Your goal -
Output nothing but the lines from the one holding "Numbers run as" to the end of the listing. Reproduce them exactly, without the pictures.

Data segment -
"""

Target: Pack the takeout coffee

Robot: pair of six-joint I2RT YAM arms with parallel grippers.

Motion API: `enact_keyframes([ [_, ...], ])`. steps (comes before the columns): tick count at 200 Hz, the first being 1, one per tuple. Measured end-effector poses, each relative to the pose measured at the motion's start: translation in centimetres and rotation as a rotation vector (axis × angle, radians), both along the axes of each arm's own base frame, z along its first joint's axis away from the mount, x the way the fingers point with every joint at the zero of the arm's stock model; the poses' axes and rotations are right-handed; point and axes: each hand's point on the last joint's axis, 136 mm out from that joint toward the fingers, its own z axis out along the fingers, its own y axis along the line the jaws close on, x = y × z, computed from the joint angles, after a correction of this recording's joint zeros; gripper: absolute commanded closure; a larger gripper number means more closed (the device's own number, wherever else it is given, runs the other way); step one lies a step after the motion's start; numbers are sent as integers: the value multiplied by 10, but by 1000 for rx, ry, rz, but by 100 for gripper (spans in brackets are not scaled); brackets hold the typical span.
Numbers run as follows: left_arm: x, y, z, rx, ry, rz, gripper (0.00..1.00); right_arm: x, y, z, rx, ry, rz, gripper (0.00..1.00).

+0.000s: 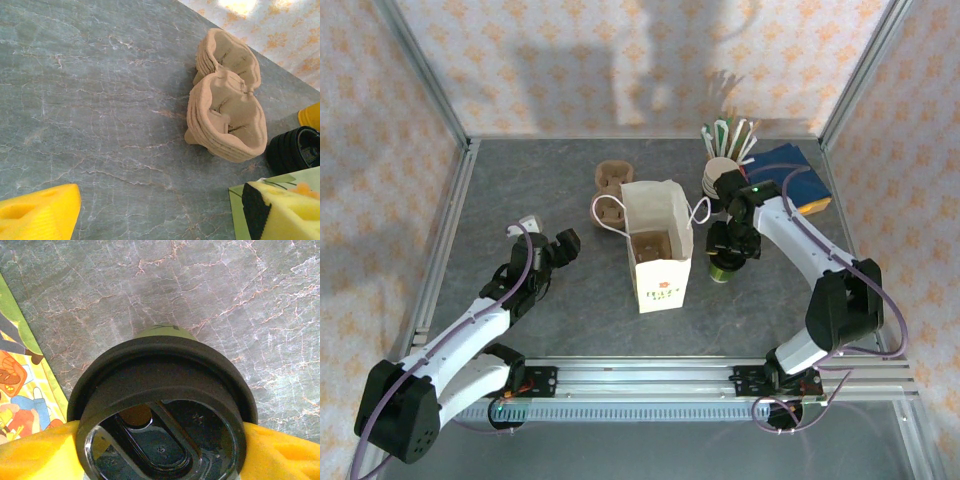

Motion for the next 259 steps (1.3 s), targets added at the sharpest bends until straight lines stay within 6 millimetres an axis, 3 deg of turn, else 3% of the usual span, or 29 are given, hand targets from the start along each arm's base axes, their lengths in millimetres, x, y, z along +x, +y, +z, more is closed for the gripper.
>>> enact_keyframes([
  [62,0,0,0,0,0,0,15,1,-1,-2,3,6,6,24],
  [113,0,0,0,0,0,0,15,2,0,-3,5,2,9,33],
  [178,-1,0,7,-7,-21,-1,15,-1,-1,4,5,10,-7,37],
  [214,-2,-4,14,-26,-41,-24,18,8,1,37,4,-38,-31,39],
  [259,-6,-15,13,-49,-41,-80,25,26,5,107,55,-224,-59,42],
])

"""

Answer to this task -
Numbers run as follows: left_arm: x, y, z, rx, ry, rz, gripper (0.00..1.00); right_arm: x, y, z, rx, ry, rz, gripper (0.00..1.00).

+0.000s: 

Motion for the next 259 steps (1.3 s), targets added at the sharpest bends until straight lines stay within 6 millimetres an axis, 3 deg of turn, else 3% of the usual span, or 29 are given, hand targets from the start along each arm's base axes, their lengths in millimetres, x, y, z along +x, +y, +z, more is closed for the gripper.
>>> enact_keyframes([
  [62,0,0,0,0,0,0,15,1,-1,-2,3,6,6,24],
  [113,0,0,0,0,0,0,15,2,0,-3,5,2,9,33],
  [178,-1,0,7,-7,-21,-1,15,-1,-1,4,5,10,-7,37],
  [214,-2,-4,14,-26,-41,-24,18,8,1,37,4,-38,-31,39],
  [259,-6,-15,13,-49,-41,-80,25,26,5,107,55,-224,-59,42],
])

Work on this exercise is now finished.